Results and discussion

% Degradation
% degradation (CO2 evolution)
ca. 4
Sampling time:
28 d
Details on results:
No significant biodegradation of the test item occurred within 28 days of incubation (1% and 7%, based on ThCO2 in bottle A and B respectively). The toxicity controls indicated that the test item did not have an inhibitory effect on the microbial activity.

BOD5 / COD results

Results with reference substance:
The positive control item was biodegraded by at least 60% (62%) within 14 days, confirming suitability of the activated sludge.

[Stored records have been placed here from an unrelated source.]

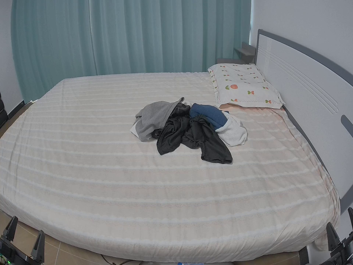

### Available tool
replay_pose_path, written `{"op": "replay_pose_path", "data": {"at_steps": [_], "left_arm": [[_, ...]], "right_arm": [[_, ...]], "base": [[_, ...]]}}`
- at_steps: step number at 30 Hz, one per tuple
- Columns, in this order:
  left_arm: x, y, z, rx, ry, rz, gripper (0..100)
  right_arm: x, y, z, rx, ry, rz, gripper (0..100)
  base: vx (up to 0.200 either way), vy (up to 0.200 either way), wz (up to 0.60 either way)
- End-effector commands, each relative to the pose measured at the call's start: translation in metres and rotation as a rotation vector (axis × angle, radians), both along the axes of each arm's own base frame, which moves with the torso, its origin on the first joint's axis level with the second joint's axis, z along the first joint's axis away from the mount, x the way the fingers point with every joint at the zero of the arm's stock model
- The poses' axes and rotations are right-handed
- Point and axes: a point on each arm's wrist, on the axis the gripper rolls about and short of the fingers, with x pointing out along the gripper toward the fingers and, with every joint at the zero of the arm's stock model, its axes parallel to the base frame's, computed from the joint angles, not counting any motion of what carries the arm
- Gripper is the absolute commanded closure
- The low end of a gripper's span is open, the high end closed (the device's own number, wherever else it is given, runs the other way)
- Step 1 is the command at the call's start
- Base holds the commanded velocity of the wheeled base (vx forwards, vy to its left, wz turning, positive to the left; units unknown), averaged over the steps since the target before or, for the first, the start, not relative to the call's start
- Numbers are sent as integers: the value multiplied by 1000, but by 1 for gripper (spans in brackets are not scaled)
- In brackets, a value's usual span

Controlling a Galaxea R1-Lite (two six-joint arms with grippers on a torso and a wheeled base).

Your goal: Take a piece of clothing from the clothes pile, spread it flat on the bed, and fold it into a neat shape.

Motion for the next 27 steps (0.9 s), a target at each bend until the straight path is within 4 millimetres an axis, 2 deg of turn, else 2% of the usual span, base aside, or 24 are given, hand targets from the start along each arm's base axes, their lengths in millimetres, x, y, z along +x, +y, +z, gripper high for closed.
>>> {"op": "replay_pose_path", "data": {"at_steps": [1, 3, 4, 7, 15, 20, 24, 25, 27], "left_arm": [[0, 0, -5, 0, -2, 0, 0], [0, 0, -5, 0, -2, 0, 0], [0, 0, -5, 0, -2, 0, 0], [0, 0, -5, 0, -2, 0, 0], [0, 0, -5, 0, -2, 0, 0], [0, 0, -5, 0, -2, 0, 0], [0, 0, -5, 0, -2, 0, 0], [0, 0, -4, 0, -3, 0, 0], [0, 0, -5, 0, -2, 0, 0]], "right_arm": [[-4, 0, 62, 0, -48, 19, 0], [-1, 1, 63, -23, -23, 39, 0], [11, 2, 57, -43, 81, 96, 0], [29, 2, 54, -30, 211, 120, 0], [108, 6, 65, 15, 544, 190, 0], [180, 17, 51, 53, 714, 223, 0], [246, 37, 26, 83, 806, 240, 0], [256, 40, 22, 90, 811, 239, 0], [297, 54, 4, 127, 816, 211, 0]], "base": [[0, 0, 0], [0, 0, 0], [0, 0, 0], [0, 0, 0], [0, 0, 0], [0, 0, 0], [0, 0, 0], [0, 0, 0], [0, 0, 0]]}}
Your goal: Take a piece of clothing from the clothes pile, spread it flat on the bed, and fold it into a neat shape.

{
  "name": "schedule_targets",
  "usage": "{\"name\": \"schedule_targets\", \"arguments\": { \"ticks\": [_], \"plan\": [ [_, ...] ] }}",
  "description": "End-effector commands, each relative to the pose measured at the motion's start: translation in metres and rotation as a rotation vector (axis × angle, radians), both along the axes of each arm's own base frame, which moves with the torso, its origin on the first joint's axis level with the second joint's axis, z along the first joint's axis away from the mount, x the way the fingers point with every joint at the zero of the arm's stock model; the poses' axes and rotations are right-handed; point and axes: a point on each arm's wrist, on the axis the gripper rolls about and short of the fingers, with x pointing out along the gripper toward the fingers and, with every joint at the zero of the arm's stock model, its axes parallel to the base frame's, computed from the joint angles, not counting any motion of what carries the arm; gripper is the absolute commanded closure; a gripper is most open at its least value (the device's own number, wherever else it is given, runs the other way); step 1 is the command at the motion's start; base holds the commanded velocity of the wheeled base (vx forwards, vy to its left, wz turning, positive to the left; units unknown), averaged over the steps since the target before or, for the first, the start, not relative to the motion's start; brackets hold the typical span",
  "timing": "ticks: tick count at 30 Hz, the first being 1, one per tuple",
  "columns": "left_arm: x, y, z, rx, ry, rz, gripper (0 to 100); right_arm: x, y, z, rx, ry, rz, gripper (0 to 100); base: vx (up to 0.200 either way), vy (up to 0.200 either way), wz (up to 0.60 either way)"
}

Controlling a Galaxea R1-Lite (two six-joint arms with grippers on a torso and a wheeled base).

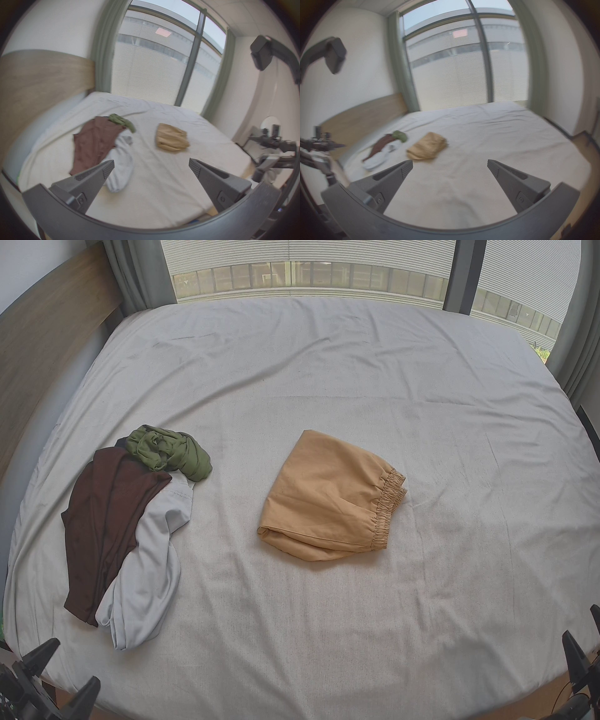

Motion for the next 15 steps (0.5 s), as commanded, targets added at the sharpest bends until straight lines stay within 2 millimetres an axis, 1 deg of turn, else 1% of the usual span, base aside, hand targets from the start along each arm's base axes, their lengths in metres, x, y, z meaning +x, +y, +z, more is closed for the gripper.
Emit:
{"name": "schedule_targets", "arguments": {
  "ticks": [1, 2, 3, 4, 5, 10, 15],
  "plan": [
    [-0.0145, 0.0044, -0.018, 0.106, -0.069, 0.3, 0, -0.0126, -0.0039, -0.0285, -0.049, 0.002, -0.237, 0, 0.0, 0.0, 0.0],
    [-0.0145, 0.0044, -0.018, 0.106, -0.069, 0.3, 0, -0.0126, -0.0039, -0.0285, -0.049, 0.002, -0.237, 0, 0.0, 0.0, 0.0],
    [-0.018, 0.0037, -0.0215, 0.159, -0.093, 0.353, 0, -0.0126, -0.0039, -0.0287, -0.051, 0.004, -0.234, 0, 0.0, 0.0, 0.0],
    [-0.018, 0.0037, -0.0215, 0.159, -0.093, 0.353, 0, -0.0126, -0.0039, -0.0287, -0.051, 0.004, -0.234, 0, 0.0, 0.0, 0.0],
    [-0.0183, 0.0044, -0.0265, 0.164, -0.035, 0.359, 0, -0.0126, -0.0038, -0.029, -0.059, 0.006, -0.232, 0, 0.0, 0.0, 0.0],
    [-0.0185, 0.0045, -0.0254, 0.145, -0.058, 0.359, 0, -0.0125, -0.0024, -0.0295, -0.106, 0.005, -0.178, 0, 0.0, 0.0, 0.0],
    [-0.0194, 0.0048, -0.0256, 0.163, -0.075, 0.337, 0, -0.0125, -0.0024, -0.0296, -0.105, 0.007, -0.174, 0, 0.0, 0.0, 0.0]
  ]
}}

Applicant's summary and conclusion

Validity criteria fulfilled:
Interpretation of results:
not readily biodegradable
A 28-d ready biodegradability test (OECD 301B, modified sturm test) using unadapted activated sludge from a predominantly domestic waste water treatment plant indicated that JNJ-7941726-AAA (T001624) was not readily biodegradable under the conditions of the test (initial test concentration 19 mg/L, corresponding to 12 mg TOC/L). The results of the test can be considered reliable without restriction.